• Instructions to follow
Reproduce the material that follows, please, but only from its first line to the line containing "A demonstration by", inclusive.

• Information shown
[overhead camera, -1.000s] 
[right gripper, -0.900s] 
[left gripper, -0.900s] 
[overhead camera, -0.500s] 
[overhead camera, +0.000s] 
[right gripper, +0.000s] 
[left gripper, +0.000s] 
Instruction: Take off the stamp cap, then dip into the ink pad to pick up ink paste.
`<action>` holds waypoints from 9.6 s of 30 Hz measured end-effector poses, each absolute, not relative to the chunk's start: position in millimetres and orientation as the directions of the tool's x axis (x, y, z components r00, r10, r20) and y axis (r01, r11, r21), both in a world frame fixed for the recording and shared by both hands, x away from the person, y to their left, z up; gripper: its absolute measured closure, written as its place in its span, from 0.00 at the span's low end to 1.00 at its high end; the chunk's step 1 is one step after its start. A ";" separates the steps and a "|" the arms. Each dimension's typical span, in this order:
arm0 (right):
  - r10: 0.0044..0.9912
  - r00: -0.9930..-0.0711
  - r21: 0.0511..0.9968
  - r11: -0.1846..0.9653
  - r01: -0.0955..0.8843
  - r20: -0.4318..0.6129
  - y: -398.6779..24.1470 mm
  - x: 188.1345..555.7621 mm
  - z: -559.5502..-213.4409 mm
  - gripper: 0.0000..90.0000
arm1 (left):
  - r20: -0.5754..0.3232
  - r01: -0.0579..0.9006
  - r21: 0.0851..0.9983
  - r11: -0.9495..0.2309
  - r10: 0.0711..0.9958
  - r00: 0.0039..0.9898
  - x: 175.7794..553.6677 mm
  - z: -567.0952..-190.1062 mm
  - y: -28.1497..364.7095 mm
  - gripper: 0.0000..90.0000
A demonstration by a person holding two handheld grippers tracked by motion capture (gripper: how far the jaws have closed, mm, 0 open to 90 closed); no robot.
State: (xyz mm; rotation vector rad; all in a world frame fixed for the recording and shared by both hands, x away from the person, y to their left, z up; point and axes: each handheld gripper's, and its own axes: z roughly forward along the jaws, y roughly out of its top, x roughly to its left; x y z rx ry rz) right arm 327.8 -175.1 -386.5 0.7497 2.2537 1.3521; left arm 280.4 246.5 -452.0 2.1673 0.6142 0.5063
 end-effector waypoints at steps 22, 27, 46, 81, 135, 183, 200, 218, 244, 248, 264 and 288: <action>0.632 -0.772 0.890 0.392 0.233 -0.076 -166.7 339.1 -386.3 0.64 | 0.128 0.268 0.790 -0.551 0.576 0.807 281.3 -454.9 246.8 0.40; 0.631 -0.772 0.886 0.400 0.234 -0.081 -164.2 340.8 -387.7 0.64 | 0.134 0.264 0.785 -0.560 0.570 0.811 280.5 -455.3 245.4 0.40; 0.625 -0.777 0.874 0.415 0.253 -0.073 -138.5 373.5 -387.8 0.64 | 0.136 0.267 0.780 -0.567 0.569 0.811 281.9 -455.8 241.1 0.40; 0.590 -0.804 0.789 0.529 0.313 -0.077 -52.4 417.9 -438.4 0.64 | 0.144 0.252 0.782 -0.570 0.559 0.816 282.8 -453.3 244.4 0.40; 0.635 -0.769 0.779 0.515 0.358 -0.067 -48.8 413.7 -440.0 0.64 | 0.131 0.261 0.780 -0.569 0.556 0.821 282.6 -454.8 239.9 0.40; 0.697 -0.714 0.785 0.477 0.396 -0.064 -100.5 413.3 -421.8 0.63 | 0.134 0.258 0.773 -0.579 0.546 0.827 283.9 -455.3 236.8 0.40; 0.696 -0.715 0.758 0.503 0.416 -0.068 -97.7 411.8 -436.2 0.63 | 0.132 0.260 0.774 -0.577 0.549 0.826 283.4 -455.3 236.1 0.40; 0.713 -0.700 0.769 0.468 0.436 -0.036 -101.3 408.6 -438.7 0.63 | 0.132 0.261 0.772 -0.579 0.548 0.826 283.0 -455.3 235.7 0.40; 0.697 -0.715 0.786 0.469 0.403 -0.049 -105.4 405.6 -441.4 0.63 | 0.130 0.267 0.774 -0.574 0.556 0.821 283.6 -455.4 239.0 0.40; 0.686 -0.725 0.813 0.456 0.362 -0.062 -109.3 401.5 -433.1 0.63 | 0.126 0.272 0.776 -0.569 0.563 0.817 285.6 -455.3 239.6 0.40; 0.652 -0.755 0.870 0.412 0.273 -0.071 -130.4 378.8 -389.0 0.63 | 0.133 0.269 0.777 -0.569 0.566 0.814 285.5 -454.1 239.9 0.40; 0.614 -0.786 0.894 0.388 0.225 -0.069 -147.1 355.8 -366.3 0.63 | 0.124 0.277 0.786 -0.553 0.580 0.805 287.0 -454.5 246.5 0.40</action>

• Task output
[overhead camera, -1.000s] 
[right gripper, -0.900s] 
[left gripper, -0.900s] 
[overhead camera, -0.500s] 
[overhead camera, +0.000s] 
[right gripper, +0.000s] 
[left gripper, +0.000s] 
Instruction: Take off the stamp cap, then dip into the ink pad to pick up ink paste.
`<action>` holds waypoints from 9.6 s of 30 Hz measured end-effector poses, each absolute, not relative to the chunk's start: position in millimetres and orientation as the directions of the tool's x axis (x, y, z components r00, r10, r20) and y axis (r01, r11, r21), both in a world frame fixed for the recording and shared by both hands, x away from the person, y to their left, z up; gripper: its absolute measured closure, written as its place in its span, from 0.00 at the span's low end to 1.00 at its high end; the chunk's step 1 is one step after its start. A ";" separates the steps and a "|" the arms. Each dimension's typical span, in this order:
arm0 (right):
  - r10: 0.0044..0.9912
  - r00: -0.9930..-0.0711
  - r21: 0.0511..0.9968
  - r11: -0.1846..0.9653
  - r01: -0.0955..0.8843
  - r20: -0.4318..0.6129
  - y: -398.6779..24.1470 mm
  - x: 188.1345..555.7621 mm
  - z: -559.5502..-213.4409 mm
  - gripper: 0.0000..90.0000
arm1 (left):
  - r20: -0.5754..0.3232
  - r01: -0.0579..0.9006
  - r21: 0.0851..0.9983
  - r11: -0.9495..0.2309
  - r10: 0.0711..0.9958
  - r00: 0.0039..0.9898
  - x: 175.7794..553.6677 mm
  - z: -567.0952..-190.1062 mm
  - y: -28.1497..364.7095 mm
  - gripper: 0.0000..90.0000
A demonstration by a person holding two handheld grippers tracked by motion capture (gripper: how far the jaws have closed, mm, 0 open to 90 closed); no robot.

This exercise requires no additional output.